Combatting Fraud in the Insurance Industry

As part of the battle against money laundering and terrorist financing, strict regulations are imposed on the Irish Banking sector by the Central Bank of Ireland (CBI). Every customer wishing to open an account or take out a loan is required to provide, at a minimum, photographic identification, a utility bill and documentation showing their PPS number. Customers can’t avail of any products without providing this information. Better known as Know Your Customer (KYC), the CBI can impose fines and or sanctions on any bank in breach of this requirement.

How does money laundering affect the insurance industry?

At first glance money laundering may not seem a major concern for the insurance industry. However, without controls in place, insurance companies may unintentionally be providing safe passage for drug smugglers, traffickers, burglary gangs and other organised crime attempting to launder funds through fraudulent insurance claims. Can we be that confident that we are not providing insurance for any of these individuals?

Impact on the customer

It has been well documented that every motor insurance customer is paying €50 extra on their premium to pay for fraudulent claims. As the level of personal injury awards has steadily increased in Ireland, making a fraudulent claim now presents greater potential profits than ever before. A lack of convictions for committing insurance fraud has made the insurance industry a prime target, with the rewards appearing to greatly outweigh the risk of getting caught.

We need to understand that an accident is no longer seen as an unfortunate occurrence. It is now seen as an opportunity!

Balancing efficiency and control

As a number of insurers look to introduce quicker solutions for handling claims, is it important to consider the potential consequences. Faster processing of claims may increase the risk of missing anomalies and play into the fraudster’s hands.

Achieving a balance between an efficient customer experience and appropriate fraud prevention controls is a major challenge for the insurance industry. There are a number of legislative and regulatory changes that could significantly benefit insurance companies and our customers. 

  • Learning from our UK neighbours: The UK have set up a separate police force called the Insurance Fraud Enforcement Department, also known as IFED, a specialist police unit dedicated to tackling insurance fraud. Could this model be implanted in Ireland?
  • Reviewing our data protection laws: Ireland has strict data protection laws governing the sharing of information which are designed to protect consumers. However, the sharing of data between insurers would have positive effects on combatting fraud.
  • Review court awards: Court awards in Ireland are currently much higher than some of our more prudent European neighbors. The Government needs to address the high level of awards handed down by the courts to make them less attractive to fraudsters.
  • A common regulated approach to applications: Is it time to regulate insurance companies in the same way as banks are regulated? A standard regulated approach to insurance applications would eliminate concerns that any one insurer could gain an advantage by taking a lower risk based approach. I believe it would provide a greater level of confidence and comfort that our new customers are who they say they are.

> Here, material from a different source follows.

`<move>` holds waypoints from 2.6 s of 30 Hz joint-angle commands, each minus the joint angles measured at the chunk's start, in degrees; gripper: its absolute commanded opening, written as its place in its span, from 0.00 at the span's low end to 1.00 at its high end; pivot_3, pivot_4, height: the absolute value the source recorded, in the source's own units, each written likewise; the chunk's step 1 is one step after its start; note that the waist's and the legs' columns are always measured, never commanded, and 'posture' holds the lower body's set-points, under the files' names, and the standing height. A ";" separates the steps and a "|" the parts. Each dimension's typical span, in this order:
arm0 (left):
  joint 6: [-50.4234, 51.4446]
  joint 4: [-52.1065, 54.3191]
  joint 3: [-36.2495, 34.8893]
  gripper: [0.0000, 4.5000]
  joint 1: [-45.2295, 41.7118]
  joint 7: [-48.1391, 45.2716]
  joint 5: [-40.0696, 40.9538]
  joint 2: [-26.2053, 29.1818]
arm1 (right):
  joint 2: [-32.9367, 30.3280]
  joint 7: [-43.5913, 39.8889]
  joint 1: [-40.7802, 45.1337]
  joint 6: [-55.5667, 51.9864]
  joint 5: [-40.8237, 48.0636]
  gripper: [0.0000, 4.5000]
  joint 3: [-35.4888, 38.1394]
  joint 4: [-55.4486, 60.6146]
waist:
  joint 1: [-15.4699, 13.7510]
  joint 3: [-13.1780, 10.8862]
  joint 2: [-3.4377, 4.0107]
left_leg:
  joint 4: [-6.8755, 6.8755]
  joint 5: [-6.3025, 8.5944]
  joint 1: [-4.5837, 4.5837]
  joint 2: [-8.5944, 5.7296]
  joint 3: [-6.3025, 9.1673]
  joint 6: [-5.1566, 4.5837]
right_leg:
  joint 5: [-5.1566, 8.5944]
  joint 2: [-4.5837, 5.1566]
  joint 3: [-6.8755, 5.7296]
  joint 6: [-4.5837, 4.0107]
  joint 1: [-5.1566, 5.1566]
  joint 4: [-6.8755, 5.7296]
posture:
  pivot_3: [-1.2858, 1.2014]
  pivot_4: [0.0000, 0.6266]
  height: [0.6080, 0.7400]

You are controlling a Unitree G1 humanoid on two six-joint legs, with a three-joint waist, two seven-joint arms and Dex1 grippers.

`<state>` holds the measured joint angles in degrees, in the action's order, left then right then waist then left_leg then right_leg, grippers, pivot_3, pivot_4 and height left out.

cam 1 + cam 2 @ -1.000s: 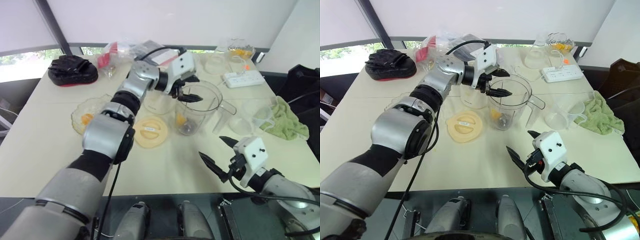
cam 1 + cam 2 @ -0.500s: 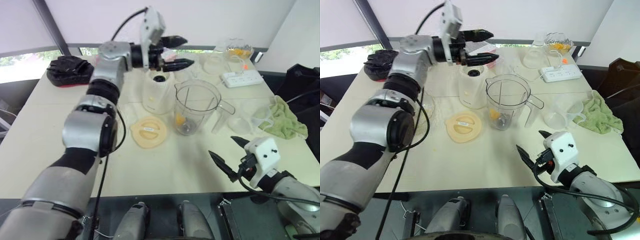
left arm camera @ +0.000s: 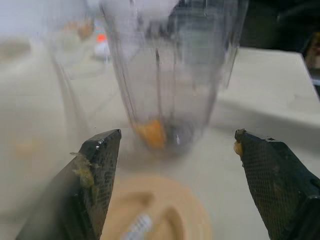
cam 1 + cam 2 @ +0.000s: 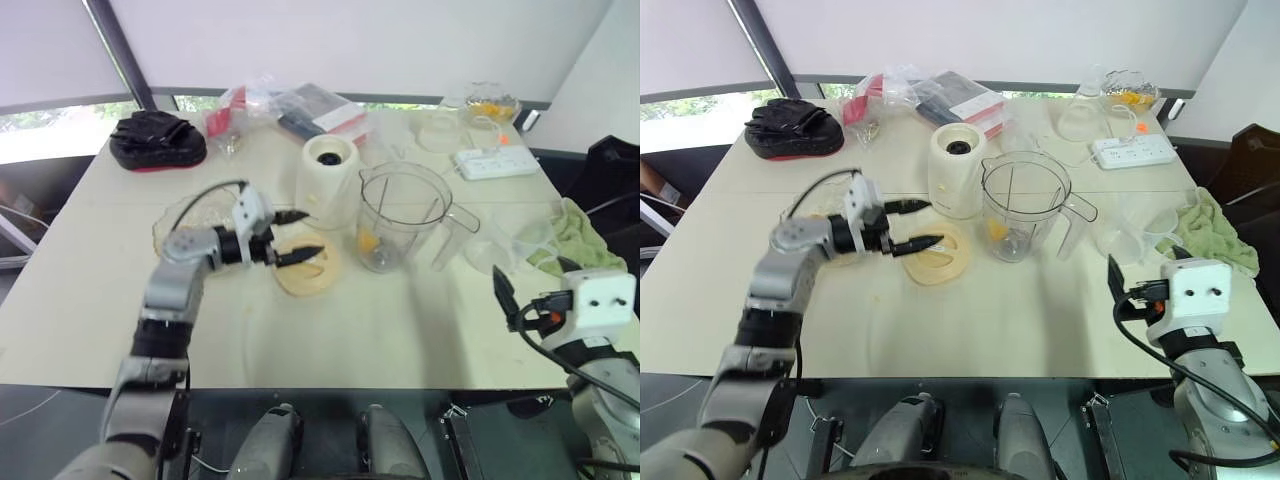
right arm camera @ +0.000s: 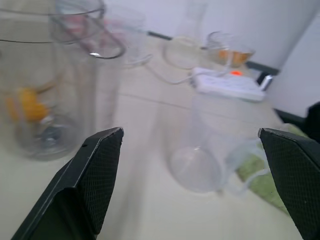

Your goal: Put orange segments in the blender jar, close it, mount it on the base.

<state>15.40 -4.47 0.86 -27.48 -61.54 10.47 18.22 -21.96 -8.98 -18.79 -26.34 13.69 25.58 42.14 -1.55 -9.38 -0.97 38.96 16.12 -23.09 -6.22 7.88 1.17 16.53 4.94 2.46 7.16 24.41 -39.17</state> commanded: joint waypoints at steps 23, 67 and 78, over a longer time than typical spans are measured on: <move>3.55 21.21 7.17 0.84 13.14 11.79 3.73 2.21 | 3.10 11.67 20.76 5.34 -2.61 1.00 5.51 -34.10 | 1.09 0.20 0.52 | -0.73 0.12 0.87 0.03 -0.32 -0.21 | -0.02 0.03 0.19 -0.07 -0.51 0.19 | 0.52 0.24 1.00; 3.32 22.91 8.58 0.86 13.64 16.22 3.62 3.86 | -1.41 13.75 38.51 16.84 -3.41 0.43 3.33 -62.89 | 1.47 0.16 0.61 | -1.01 0.03 0.90 0.11 -0.33 -0.07 | -0.02 -0.16 0.23 -0.08 -0.70 0.89 | 0.52 0.24 1.00; 2.60 21.93 8.50 0.86 13.02 16.29 3.60 4.33 | -0.95 13.34 38.45 17.98 -2.66 0.01 2.43 -62.37 | 1.03 0.17 0.63 | -1.01 0.07 1.02 0.08 -0.16 -0.13 | -0.02 -0.18 0.21 -0.08 -1.01 1.15 | 0.52 0.24 1.00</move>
<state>19.25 15.94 9.98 -13.77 -45.44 13.19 22.46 -22.50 3.98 20.42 -8.22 11.10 27.72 -21.36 -0.51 -9.22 -0.34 37.95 16.19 -22.07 -6.13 7.71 1.05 16.51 4.76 2.68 7.09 23.41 -38.02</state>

Tackling Application Fraud - What can we do?

In 2015 RSA implemented an Application Fraud department with the purpose of stopping the fraudster at the door. Application Fraud is when a policyholder misrepresents or fails to disclose material facts in order to lower their insurance premium. This can include non-disclosure of claims history, points on a driving licence, or providing an incorrect date of birth among other examples.

Our objective is to reduce the number of fraudulent claims and to stop re-offenders from coming in the back door through a different channel.

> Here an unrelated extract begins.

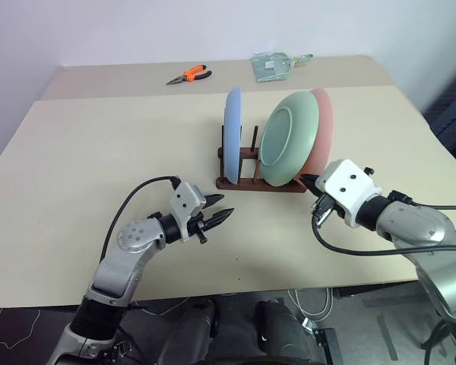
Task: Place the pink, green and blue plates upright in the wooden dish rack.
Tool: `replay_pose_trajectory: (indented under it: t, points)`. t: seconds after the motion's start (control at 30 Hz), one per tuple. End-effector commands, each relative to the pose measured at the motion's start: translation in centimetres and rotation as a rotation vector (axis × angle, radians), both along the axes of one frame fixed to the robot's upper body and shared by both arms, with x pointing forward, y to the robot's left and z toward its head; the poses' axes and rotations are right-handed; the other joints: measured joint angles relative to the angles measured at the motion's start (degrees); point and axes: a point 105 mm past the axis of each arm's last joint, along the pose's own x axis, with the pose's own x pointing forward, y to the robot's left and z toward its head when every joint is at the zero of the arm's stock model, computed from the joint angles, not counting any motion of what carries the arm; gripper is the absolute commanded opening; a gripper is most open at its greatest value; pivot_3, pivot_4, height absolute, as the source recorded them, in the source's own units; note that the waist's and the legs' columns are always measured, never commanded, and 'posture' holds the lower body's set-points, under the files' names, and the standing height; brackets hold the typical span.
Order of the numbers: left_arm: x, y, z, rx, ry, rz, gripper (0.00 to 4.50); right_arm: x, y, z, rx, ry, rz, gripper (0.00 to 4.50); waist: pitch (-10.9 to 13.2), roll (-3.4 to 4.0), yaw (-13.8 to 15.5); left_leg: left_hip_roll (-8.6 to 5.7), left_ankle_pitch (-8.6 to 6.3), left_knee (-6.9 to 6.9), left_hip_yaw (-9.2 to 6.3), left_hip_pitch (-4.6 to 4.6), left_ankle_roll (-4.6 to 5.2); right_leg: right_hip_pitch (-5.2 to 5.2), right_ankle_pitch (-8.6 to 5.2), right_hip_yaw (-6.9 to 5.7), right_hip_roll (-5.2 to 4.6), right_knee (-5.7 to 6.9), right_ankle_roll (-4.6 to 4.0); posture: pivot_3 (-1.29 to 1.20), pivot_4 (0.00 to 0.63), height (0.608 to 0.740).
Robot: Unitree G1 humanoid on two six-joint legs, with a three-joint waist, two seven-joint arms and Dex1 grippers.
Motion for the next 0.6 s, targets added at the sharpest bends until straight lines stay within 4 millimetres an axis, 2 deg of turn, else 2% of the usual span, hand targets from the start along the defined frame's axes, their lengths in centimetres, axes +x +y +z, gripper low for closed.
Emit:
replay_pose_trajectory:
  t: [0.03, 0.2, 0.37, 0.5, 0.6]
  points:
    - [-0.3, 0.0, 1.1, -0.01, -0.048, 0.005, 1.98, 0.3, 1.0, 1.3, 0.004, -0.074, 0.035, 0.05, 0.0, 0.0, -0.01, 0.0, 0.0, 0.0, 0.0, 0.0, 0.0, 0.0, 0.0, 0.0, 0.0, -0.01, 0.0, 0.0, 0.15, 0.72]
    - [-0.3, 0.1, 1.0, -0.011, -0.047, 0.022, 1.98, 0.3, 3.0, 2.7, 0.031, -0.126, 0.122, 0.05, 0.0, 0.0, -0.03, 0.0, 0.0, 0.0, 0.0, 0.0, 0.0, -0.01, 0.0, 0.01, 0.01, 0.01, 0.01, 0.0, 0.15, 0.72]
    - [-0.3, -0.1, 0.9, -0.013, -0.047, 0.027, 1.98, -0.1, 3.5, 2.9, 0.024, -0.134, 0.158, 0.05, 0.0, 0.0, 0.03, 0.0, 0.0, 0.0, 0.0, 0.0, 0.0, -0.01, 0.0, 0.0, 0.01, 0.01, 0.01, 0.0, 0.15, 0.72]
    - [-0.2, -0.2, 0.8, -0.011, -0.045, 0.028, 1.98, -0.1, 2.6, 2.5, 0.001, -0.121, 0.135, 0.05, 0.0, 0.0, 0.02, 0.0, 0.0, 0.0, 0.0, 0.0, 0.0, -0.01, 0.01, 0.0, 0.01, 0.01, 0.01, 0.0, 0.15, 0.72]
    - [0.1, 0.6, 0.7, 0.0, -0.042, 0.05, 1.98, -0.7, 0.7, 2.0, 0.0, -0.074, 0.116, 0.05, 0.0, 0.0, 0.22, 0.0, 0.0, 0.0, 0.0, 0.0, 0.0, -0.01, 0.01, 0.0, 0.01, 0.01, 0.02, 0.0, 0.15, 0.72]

We have completed detailed data analytics exercises in order to understand the problems we face. This has resulted in the phased implementation of new fraud prevention processes and controls including:

  • The collection of the driving licence in all channels
  • A system to alert us to new business cases that we will want to investigate prior to onboarding
  • A reporting structure to assist in identifying individuals with multiple policies
  • Continuous trend analysis e.g. increase in claims cases outside the acceptable average
  • EDI quality check sheet
  • Utilisation of Motor IIDS – NCD & penalty points data
  • Data enrichment solutions
  • Reporting to identify unusually high cancellation rates for a particular broker
  • Broker fraud CPD sessions

What can you do?

The fight against insurance fraud requires a collaborative approach between all stakeholders.

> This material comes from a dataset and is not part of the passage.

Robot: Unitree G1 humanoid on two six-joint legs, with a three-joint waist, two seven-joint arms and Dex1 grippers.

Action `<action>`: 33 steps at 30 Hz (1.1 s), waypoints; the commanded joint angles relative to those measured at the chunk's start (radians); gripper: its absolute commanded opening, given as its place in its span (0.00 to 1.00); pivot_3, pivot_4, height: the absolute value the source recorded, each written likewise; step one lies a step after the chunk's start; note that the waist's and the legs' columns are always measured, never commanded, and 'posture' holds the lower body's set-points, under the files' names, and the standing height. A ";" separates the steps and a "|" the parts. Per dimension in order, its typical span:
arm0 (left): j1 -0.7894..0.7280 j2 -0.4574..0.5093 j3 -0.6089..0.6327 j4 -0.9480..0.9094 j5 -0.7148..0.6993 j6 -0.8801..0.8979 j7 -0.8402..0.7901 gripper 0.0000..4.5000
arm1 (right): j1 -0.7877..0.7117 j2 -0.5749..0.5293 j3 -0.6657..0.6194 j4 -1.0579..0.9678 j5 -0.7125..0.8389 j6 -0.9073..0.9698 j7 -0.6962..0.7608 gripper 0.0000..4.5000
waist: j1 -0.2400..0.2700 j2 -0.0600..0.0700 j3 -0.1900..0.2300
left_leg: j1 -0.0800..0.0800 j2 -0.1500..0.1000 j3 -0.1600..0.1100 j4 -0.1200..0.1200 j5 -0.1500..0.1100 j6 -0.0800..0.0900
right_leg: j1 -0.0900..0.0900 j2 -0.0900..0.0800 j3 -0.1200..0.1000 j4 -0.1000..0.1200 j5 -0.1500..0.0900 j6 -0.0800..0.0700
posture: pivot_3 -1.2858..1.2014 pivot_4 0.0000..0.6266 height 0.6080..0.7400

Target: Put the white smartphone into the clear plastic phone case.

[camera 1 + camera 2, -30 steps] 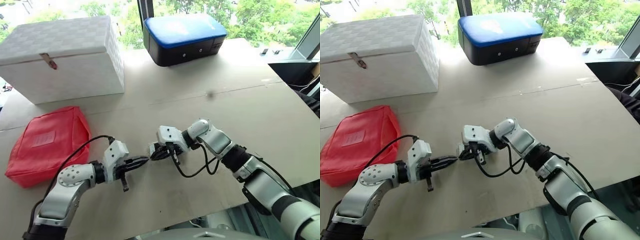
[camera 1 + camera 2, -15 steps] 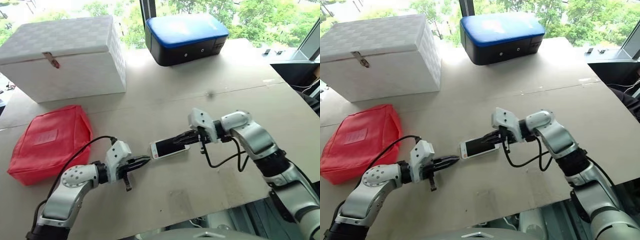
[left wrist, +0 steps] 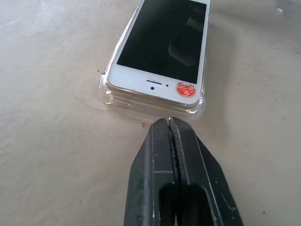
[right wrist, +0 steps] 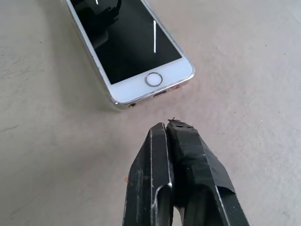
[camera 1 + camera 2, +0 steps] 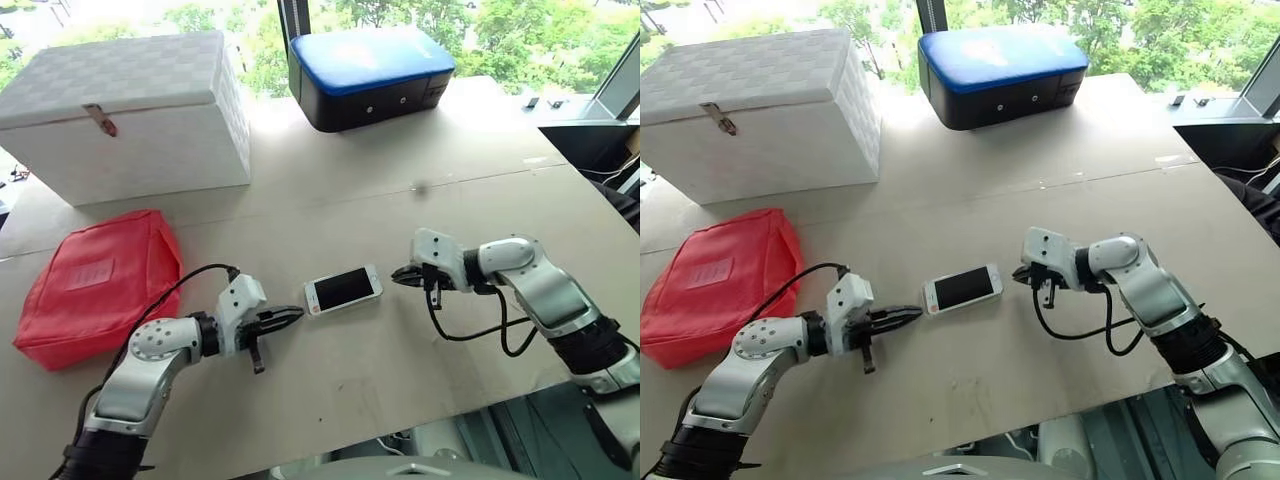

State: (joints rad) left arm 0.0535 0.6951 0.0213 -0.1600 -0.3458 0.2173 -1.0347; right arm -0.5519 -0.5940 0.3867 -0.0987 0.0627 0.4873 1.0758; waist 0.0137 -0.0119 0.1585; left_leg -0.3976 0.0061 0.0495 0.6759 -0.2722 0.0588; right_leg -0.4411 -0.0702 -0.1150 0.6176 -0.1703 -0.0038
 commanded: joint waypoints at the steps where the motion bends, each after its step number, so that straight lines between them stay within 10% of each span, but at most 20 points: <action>1: -0.001 0.014 0.007 0.019 0.013 -0.018 -0.003 0.01 | -0.033 0.022 0.015 0.013 -0.015 -0.036 -0.004 0.00 | 0.000 0.000 0.000 | 0.000 0.000 0.000 0.000 0.000 0.000 | 0.000 0.000 0.000 0.000 0.000 0.000 | 0.52 0.24 1.00; 23: -0.015 -0.007 -0.014 0.017 0.025 -0.032 0.001 0.01 | -0.096 0.172 0.123 0.109 -0.070 -0.142 0.062 0.00 | -0.001 0.000 0.000 | 0.001 0.000 0.000 0.000 0.000 0.000 | 0.000 0.000 0.000 0.001 0.000 0.000 | 0.52 0.24 1.00; 33: -0.012 0.009 0.150 -0.025 -0.192 0.087 -0.038 0.01 | 0.013 0.003 -0.064 0.018 -0.055 -0.107 0.017 0.00 | 0.008 0.000 0.001 | -0.001 0.000 -0.001 0.000 0.000 -0.001 | -0.001 -0.001 0.000 0.001 0.000 0.000 | 0.52 0.24 1.00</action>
State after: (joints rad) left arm 0.0600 0.6988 0.1472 -0.1292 -0.4790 0.2806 -1.0624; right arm -0.5462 -0.5750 0.3789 -0.0154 -0.0250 0.3726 1.0950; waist 0.0217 -0.0123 0.1596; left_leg -0.3999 0.0059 0.0488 0.6763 -0.2717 0.0579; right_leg -0.4418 -0.0713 -0.1153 0.6173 -0.1705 -0.0040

  • Trust your instincts - If something doesn’t look or sound right it probably isn’t
  • Report your suspicions about a possible fraud to us and/or to the relevant bodies as soon as possible
  • Get as much as information as possible
  • Educate your customers to be aware of fraud and to report it, but make sure not to tip off the wrong person

Remember – the vast majority of our customers are genuine so we need to ensure we do not become too restrictive in our approach to be safe.